Cherkas Yauheniya, Raghavan Nandini, Francke Stephan, Defalco Frank, Wilcox Marsha A
Epidemiology, Johnson & Johnson, 1125 Trenton-Harbourton Road, Titusville, NJ 08560, USA.
BMC Proc. 2011 Nov 29;5 Suppl 9(Suppl 9):S94. doi: 10.1186/1753-6561-5-S9-S94.
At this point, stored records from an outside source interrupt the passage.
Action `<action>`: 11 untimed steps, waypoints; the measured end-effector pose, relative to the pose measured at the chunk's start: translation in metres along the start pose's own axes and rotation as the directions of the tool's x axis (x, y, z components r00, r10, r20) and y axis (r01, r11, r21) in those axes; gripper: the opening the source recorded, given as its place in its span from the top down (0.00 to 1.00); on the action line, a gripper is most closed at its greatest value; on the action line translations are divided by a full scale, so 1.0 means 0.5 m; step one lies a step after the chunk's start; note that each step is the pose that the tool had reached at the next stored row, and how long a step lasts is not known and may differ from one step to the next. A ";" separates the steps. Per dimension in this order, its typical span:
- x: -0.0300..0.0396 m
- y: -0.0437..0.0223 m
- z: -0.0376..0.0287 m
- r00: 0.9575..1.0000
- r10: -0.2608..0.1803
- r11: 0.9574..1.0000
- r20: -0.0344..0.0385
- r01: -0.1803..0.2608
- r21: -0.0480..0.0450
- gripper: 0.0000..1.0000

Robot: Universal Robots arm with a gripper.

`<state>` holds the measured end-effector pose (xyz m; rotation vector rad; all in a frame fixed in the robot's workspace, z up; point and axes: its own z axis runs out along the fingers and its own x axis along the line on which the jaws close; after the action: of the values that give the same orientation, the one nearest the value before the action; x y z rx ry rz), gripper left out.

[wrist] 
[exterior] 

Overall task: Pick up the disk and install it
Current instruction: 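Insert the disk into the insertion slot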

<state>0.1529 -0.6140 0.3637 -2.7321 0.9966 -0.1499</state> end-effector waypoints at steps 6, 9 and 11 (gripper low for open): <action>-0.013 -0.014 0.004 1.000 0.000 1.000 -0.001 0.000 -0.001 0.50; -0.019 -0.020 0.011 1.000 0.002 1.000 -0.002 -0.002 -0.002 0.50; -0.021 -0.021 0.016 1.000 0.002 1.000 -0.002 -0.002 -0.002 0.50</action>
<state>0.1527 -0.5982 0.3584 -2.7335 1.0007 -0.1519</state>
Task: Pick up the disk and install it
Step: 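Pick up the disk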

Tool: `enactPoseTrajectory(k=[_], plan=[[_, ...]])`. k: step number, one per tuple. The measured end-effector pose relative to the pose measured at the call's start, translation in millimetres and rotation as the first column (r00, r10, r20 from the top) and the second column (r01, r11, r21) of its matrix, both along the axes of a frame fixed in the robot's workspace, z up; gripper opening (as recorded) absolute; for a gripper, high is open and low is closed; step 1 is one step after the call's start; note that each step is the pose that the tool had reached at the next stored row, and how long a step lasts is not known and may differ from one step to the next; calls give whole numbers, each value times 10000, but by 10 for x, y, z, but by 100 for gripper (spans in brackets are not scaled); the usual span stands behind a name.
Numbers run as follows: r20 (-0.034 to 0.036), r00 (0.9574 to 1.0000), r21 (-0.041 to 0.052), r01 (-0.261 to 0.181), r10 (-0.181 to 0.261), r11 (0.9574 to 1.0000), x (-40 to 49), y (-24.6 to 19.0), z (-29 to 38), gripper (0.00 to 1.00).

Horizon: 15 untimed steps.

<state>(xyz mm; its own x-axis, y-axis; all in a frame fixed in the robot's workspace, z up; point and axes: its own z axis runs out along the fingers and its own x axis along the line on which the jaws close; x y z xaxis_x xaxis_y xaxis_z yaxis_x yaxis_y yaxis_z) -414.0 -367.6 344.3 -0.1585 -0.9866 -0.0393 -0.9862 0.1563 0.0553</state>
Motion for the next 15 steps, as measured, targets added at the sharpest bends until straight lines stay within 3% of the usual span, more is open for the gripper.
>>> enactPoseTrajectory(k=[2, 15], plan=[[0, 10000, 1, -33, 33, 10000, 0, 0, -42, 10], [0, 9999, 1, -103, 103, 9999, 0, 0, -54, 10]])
In addition to methods that can identify common variants associated with susceptibility to common diseases, there has been increasing interest in approaches that can identify rare genetic variants. We use the simulated data provided to the participants of Genetic Analysis Workshop 17 (GAW17) to identify both rare and common single-nucleotide polymorphisms and pathways associated with disease status. We apply a rare variant collapsing approach and the usual association tests for common variants to identify candidates for further analysis using pathway-based and tree-based ensemble approaches. We use the mean log p-value approach to identify a top set of pathways and compare it to those used in simulation of GAW17 dataset. We conclude that the mean log p-value approach is able to identify those pathways in the top list and also related pathways. We also use the stochastic gradient boosting approach for the selected subset of single-nucleotide polymorphisms. When compared the result of this tree-based method with the list of single-nucleotide polymorphisms used in dataset simulation, in addition to correct SNPs we observe number of false positives.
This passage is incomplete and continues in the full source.